My name is Brian and I am newly married to my wife Rachel for over 2 years. The funny thing is we have been together dating for over 12 and living together for about 6 years. I know so essentially we have been together for a long time. We have a 9 month old Rebecca who I love with all my heart. The child bearing days were not an easy one. My wife was Preeclampsia and the baby was an emergency premature birth. It was rough and a very stressful time in our lives. I tried to get time off of work but they refused and I begged my parents to be there l, but they didn’t and showed no interest too. Needless to say I was heartbroken on so many levels.

We pulled through and we now are home. We live in a mother daughter house. So I have my in laws who live upstairs. It couldn’t be better because I work wacky hours and my wife can work crazy hours as well so we have good child care. Everything was set and couldn’t be better.

Over time the situation with my parents grew worse. They haven’t been over my place once and showed no sign that they want to see my daughter their granddaughter. My wife couldn’t understand and neither did I. So we kept our distance from them and we went about our lives. I couldn’t get over but feel abandoned, my wife tried to explain to me that they aren’t worth it blah blah blah. It was still my parents and they flat out turned their backs on my family. So I went out and had a spending problem in orderto deal with this depressed. It did affect our marriage later on and I went to therapy and sought help. I have been good for months now. No sudden urges to spend money, I don’t have the feeling of being alone. So I recently made some space in the garage for a tool chest. I got one for 300 bucks and even asked for the floor model because it less money. My wife went ballistic.

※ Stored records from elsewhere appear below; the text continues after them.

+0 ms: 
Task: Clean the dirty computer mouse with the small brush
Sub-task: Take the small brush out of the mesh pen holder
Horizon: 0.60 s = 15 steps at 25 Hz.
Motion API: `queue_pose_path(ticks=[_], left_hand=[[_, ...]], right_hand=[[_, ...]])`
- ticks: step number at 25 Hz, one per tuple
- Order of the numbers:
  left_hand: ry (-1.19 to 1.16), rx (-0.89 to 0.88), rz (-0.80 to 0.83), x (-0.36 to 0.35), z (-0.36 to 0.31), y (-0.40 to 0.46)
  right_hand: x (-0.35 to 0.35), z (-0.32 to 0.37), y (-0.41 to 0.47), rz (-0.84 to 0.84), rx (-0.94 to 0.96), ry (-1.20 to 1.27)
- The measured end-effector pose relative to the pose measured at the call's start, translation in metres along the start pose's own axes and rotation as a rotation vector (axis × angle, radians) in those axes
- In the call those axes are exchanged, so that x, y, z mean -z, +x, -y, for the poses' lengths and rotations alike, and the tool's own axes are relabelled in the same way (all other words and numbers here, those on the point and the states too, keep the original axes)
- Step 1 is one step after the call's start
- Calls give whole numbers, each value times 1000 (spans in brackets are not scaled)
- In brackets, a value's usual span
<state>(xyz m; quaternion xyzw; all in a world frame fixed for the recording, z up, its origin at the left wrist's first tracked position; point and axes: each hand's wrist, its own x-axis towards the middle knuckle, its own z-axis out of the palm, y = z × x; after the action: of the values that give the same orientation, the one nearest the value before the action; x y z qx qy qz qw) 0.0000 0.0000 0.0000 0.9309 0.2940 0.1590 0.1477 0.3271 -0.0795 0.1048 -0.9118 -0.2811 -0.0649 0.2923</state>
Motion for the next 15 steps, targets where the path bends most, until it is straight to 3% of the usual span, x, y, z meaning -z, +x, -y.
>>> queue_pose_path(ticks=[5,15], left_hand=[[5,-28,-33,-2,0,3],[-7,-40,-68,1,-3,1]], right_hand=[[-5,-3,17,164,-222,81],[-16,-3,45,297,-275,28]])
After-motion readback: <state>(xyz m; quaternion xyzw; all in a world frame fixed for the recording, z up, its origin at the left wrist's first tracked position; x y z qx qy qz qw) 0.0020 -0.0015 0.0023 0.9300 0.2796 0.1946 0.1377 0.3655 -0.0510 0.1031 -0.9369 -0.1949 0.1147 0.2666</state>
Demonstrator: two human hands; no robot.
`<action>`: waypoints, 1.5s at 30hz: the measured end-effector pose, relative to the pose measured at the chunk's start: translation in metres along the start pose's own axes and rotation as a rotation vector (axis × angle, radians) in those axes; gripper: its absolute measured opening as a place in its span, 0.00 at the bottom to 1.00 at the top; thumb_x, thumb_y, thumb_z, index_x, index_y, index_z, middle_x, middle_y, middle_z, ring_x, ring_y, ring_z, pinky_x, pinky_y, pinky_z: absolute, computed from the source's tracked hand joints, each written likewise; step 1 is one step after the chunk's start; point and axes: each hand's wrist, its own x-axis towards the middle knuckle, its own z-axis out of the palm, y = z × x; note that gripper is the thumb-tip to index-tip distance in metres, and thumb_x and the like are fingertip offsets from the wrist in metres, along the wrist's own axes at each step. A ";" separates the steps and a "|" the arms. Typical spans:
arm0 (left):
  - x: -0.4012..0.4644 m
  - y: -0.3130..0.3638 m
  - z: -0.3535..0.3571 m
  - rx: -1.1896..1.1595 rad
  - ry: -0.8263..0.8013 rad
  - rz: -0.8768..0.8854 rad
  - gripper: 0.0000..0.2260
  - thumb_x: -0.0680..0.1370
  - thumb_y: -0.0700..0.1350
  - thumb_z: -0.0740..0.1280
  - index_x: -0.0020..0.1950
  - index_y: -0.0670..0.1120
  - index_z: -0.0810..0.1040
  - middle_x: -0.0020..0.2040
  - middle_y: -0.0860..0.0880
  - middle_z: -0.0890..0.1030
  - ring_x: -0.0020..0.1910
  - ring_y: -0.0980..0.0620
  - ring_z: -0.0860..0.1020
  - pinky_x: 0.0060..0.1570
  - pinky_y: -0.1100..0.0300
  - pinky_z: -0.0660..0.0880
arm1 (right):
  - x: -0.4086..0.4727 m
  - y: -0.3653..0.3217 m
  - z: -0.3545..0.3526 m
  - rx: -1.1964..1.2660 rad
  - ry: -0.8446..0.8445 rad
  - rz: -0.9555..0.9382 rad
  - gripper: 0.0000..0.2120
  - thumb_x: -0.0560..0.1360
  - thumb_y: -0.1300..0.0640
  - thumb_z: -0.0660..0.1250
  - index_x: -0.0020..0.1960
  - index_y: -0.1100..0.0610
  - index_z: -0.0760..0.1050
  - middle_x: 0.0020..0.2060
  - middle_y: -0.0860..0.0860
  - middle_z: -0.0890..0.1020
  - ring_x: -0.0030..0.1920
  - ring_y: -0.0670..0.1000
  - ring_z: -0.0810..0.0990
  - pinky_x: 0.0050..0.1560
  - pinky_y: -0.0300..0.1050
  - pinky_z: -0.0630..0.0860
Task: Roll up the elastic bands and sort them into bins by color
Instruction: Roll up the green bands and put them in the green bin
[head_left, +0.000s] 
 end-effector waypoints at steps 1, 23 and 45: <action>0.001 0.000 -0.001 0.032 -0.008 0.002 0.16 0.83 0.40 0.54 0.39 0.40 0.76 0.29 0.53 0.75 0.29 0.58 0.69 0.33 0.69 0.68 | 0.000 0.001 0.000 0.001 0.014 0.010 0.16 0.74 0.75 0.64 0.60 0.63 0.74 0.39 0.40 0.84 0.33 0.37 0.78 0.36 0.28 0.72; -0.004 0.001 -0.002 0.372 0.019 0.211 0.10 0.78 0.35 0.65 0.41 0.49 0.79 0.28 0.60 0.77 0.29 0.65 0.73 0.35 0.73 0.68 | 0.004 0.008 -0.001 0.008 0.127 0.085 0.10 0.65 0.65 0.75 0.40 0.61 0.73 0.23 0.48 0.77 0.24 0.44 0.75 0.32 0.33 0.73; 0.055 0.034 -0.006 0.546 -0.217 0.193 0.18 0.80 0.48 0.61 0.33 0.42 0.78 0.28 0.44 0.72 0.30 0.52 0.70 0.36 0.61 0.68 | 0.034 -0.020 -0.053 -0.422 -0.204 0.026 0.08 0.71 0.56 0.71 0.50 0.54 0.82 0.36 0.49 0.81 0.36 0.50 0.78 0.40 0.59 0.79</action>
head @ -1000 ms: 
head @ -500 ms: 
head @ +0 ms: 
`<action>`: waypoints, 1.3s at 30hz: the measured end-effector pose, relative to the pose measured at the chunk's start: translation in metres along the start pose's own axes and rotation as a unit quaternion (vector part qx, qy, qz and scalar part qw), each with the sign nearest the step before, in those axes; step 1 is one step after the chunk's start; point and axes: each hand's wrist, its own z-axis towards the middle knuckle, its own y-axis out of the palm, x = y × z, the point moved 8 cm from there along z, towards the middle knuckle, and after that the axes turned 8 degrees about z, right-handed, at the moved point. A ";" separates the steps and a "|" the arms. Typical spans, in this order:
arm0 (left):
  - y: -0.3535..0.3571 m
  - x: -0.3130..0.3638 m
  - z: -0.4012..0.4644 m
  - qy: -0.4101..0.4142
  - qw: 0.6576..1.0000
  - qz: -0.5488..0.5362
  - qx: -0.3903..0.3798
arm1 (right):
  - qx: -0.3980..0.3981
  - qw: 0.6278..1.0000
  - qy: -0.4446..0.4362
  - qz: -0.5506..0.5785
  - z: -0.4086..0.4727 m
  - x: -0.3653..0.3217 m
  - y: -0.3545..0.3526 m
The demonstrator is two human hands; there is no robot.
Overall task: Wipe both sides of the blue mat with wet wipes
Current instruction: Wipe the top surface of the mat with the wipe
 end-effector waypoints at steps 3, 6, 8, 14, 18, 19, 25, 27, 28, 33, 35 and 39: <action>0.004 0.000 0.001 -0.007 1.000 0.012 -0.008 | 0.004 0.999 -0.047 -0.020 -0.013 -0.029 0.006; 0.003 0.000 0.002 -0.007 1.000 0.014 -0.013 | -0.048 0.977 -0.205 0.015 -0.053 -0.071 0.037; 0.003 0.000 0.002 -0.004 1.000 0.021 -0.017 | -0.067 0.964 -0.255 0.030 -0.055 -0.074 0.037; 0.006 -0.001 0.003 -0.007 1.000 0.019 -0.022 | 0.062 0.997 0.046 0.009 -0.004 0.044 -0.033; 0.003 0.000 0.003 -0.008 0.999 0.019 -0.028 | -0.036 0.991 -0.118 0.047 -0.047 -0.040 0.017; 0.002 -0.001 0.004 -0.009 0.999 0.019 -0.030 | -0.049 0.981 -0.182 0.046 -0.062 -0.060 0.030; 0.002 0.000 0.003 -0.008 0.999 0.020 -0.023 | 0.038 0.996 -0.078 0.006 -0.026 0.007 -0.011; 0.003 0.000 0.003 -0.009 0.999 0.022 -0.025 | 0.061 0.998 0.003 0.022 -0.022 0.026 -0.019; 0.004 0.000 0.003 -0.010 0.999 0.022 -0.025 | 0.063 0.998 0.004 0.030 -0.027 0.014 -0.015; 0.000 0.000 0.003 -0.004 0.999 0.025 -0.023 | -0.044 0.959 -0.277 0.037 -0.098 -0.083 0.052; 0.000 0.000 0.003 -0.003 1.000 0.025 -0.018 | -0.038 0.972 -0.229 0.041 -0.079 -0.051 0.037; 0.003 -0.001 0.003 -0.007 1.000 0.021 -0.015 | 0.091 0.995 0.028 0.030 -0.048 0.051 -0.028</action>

We had fights before but she threatened me with divorce and having a fall back place for me if she kicks me out. I was shocked. I admitted to her I messed up because I didn’t talk to her about the purchase. But while I was holding our child you scream at me threatened to divorce me. I can’t help but feel this feeling of abandonment again. Like I truely feel I have no one to go to for help now. Even if she didn’t mean to say it now she said it out in the open. Did she think of this before , is she saying this just to manipulate me. So now you are playing with my emotions. I just don’t know what to think


----------



## Anastasia6 (May 28, 2017)

Sorry you are feeling lonely. I know how disappointing it can be when parents seem detached. You should be working on loving your daughter. You will never be alone when you have a 9 month old.

As far as why she said it only she knows. But my guess,
I think she's had it with trying to raise a kid and all the medical stuff while you are out spending money and making her feel insecure. Women with children Or most women do not like to feel insecure. Uncontrolled spending, no saving is a source of insecurity. Right now the world is working toward a recession that no one knows how deep or wide spread it will be and you are buying something that is obviously expensive for your household. She probably loves you but is also very frustrated. Yes if she said it she has thought it before. Warning your marriage is in trouble. She isn't trying to manipulate you (I don't think). How do you think it makes her feel when you have her and a daughter but you talk about being alone and abandoned? You are saying your family isn't enough. You have a family.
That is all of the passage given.